START Data extract

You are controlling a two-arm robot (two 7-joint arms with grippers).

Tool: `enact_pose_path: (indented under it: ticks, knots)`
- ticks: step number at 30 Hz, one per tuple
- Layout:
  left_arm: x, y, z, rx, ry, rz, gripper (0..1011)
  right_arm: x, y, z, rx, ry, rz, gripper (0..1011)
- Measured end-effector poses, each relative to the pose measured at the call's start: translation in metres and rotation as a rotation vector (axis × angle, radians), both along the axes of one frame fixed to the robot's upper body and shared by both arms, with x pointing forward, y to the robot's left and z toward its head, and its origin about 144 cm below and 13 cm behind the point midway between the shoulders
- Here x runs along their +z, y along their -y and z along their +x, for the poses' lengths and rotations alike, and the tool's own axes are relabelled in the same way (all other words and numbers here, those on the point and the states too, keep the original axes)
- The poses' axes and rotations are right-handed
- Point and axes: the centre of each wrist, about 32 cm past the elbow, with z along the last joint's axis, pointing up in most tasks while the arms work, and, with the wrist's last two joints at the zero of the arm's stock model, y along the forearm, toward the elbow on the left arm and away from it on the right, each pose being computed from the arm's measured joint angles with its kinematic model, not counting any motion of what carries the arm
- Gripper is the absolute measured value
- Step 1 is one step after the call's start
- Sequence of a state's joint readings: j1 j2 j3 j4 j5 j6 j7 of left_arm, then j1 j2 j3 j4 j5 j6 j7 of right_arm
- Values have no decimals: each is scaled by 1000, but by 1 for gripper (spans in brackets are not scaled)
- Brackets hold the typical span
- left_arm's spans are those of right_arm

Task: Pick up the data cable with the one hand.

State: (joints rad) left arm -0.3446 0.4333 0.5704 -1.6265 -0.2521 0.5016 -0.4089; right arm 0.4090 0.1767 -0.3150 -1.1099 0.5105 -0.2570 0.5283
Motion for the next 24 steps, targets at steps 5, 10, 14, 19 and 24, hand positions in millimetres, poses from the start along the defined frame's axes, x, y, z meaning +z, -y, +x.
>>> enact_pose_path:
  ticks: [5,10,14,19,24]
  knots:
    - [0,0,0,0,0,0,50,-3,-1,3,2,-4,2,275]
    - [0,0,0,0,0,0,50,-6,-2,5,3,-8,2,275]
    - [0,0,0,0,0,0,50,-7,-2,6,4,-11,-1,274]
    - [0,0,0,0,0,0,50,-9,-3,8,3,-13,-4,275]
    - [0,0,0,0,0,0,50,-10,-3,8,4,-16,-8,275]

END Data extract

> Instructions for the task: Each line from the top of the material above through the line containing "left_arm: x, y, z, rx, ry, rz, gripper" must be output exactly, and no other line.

> Written answer:
You are controlling a two-arm robot (two 7-joint arms with grippers).

Tool: `enact_pose_path: (indented under it: ticks, knots)`
- ticks: step number at 30 Hz, one per tuple
- Layout:
  left_arm: x, y, z, rx, ry, rz, gripper (0..1011)

There is nothing further in this answer.